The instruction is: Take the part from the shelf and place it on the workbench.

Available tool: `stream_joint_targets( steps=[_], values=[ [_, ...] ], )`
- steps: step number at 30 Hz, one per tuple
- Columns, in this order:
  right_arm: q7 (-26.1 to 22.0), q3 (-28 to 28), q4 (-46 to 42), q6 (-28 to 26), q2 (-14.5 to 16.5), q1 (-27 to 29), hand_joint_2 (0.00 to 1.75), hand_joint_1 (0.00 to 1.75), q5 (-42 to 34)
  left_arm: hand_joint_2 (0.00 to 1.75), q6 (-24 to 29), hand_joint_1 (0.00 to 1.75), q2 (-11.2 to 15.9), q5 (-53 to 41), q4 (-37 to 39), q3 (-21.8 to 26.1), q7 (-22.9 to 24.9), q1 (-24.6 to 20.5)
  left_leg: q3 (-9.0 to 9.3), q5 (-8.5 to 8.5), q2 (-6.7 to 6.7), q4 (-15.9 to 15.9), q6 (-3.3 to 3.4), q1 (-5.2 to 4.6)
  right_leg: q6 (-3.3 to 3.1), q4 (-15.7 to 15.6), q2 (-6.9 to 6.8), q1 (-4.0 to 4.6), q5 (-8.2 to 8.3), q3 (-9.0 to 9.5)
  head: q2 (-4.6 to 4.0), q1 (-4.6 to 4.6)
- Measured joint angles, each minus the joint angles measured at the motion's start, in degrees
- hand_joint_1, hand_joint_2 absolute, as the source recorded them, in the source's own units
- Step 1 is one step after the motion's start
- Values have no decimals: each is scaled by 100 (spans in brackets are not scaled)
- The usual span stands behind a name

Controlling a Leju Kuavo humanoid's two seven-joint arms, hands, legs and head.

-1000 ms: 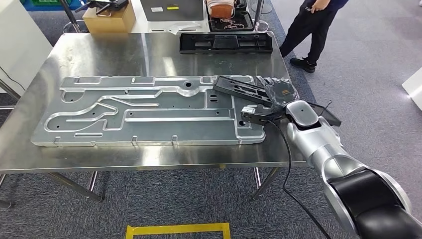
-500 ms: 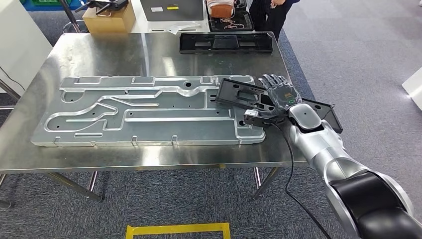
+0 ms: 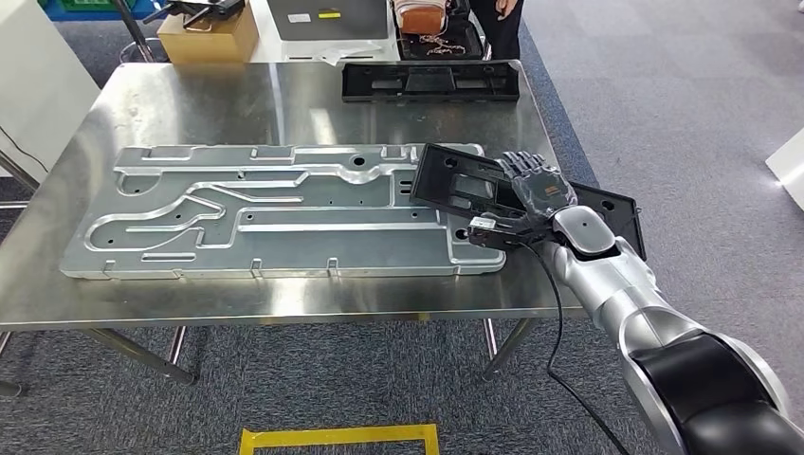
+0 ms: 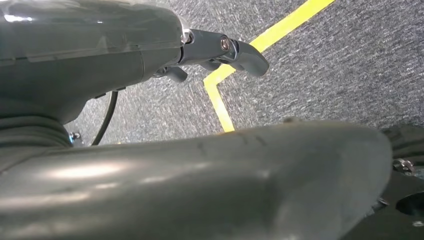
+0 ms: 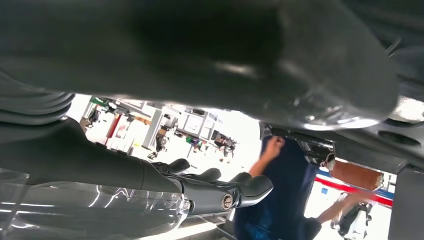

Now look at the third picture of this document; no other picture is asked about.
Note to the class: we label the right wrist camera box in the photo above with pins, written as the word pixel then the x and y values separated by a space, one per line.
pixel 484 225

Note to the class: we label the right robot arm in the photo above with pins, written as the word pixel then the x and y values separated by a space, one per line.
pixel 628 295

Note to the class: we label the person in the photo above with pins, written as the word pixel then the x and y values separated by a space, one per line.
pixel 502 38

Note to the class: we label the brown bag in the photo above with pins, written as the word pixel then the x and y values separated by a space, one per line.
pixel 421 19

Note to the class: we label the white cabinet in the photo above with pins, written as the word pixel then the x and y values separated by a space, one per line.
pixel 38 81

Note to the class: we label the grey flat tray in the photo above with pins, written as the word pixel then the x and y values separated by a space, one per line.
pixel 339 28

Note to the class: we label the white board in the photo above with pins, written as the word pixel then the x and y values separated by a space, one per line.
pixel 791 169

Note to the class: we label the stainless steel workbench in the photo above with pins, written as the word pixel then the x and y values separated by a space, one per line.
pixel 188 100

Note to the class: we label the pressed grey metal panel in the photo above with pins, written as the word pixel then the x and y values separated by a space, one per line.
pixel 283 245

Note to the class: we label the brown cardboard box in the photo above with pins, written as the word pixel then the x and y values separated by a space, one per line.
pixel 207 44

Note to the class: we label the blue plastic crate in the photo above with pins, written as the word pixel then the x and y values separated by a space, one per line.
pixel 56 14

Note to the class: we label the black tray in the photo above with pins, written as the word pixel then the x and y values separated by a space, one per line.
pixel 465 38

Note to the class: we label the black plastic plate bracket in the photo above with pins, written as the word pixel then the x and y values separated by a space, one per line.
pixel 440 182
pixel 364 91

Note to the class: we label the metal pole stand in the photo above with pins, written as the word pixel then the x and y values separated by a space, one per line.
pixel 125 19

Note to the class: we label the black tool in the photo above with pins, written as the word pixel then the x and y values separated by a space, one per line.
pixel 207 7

• • •

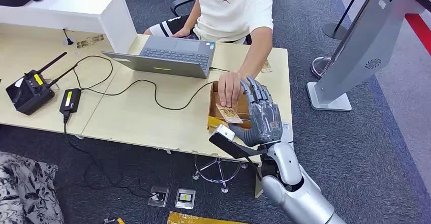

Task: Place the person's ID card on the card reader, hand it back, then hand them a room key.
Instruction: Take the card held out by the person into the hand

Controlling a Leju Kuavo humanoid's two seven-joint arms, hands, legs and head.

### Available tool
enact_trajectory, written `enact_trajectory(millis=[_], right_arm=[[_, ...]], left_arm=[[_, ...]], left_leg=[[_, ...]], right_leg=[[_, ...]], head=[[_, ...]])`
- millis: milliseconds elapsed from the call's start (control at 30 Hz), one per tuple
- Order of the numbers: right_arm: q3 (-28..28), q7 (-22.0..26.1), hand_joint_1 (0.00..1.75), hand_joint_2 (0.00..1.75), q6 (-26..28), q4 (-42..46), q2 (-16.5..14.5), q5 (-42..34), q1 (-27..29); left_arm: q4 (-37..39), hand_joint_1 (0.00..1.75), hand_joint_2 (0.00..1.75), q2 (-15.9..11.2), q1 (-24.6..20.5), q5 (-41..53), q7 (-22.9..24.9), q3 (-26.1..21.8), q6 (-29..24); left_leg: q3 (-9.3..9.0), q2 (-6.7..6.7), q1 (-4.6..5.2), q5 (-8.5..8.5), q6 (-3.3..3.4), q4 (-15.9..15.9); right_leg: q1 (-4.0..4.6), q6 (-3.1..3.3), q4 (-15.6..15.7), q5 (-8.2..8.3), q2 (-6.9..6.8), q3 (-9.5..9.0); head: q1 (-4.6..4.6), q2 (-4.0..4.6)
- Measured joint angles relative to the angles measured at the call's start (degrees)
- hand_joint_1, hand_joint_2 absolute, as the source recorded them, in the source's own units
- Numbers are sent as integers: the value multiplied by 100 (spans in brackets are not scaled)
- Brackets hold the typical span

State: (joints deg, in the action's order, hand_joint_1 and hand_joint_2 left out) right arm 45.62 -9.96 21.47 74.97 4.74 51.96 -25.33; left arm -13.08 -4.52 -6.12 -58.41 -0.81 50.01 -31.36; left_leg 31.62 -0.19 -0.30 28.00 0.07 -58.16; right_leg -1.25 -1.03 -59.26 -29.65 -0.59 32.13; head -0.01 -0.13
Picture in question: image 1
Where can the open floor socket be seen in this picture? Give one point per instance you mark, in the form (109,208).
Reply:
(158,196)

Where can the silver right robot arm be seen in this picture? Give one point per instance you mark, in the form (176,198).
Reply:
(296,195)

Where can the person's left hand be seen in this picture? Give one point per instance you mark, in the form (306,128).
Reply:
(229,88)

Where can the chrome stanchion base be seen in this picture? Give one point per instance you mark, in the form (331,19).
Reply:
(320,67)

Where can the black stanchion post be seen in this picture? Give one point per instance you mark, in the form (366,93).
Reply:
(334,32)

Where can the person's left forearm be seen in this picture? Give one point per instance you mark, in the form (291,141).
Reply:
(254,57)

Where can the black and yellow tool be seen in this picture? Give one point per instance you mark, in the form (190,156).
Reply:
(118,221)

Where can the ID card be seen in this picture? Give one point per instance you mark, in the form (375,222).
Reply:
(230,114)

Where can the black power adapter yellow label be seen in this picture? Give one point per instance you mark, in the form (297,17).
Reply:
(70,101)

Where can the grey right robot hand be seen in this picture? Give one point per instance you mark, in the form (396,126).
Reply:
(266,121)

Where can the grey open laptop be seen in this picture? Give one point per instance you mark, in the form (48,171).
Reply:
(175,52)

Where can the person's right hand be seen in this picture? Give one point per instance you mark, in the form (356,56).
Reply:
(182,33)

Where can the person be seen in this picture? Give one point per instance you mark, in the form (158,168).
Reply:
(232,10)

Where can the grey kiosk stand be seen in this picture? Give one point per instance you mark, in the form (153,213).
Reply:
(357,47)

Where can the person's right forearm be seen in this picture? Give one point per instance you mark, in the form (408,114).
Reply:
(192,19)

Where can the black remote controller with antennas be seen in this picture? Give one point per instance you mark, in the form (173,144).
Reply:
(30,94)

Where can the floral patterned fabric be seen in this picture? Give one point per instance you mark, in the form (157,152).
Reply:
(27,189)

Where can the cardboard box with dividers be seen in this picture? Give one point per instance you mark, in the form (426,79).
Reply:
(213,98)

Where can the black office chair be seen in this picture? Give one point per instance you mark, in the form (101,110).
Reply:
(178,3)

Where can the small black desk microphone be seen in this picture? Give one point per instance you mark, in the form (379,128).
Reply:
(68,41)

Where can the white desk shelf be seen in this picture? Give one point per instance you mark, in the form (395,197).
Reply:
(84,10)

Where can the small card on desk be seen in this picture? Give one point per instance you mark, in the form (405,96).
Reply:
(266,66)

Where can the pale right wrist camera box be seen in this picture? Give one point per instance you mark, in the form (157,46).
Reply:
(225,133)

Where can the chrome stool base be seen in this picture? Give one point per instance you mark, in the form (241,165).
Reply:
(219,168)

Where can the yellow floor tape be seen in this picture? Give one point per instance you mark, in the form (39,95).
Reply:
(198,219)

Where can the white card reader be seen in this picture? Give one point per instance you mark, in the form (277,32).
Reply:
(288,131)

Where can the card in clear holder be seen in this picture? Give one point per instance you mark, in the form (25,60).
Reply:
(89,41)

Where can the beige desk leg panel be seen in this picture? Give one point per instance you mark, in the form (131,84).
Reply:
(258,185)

• • •

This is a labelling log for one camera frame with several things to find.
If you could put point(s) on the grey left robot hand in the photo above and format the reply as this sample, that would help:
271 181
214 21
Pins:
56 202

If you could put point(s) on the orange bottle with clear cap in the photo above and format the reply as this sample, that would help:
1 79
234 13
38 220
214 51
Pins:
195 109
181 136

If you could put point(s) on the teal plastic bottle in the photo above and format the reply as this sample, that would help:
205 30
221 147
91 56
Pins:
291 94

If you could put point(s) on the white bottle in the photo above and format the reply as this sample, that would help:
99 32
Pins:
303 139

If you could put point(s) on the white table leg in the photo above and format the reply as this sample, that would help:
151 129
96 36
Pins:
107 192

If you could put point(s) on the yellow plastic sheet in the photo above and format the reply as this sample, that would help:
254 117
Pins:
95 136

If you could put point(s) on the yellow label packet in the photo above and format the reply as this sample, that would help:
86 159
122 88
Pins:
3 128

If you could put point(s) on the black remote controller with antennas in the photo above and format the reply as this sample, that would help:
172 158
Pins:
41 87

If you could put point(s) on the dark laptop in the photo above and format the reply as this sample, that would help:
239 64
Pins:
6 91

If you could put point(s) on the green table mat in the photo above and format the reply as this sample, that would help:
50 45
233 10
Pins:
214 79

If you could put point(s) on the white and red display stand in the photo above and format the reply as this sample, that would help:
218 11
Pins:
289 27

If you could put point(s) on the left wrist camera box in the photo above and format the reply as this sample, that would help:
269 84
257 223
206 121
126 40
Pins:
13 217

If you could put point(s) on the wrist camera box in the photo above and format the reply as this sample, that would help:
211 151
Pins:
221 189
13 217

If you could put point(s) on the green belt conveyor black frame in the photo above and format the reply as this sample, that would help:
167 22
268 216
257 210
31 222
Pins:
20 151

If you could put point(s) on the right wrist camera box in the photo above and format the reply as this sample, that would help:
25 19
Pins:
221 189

• • •

Search the entries for "millis" and copy each matching line.

RESULT OF THE EXERCISE:
enact_trajectory, written `enact_trajectory(millis=[_], right_arm=[[_, ...]], left_arm=[[_, ...]], left_leg=[[_, ...]], right_leg=[[_, ...]], head=[[_, ...]])`
- millis: milliseconds elapsed from the call's start (control at 30 Hz), one per tuple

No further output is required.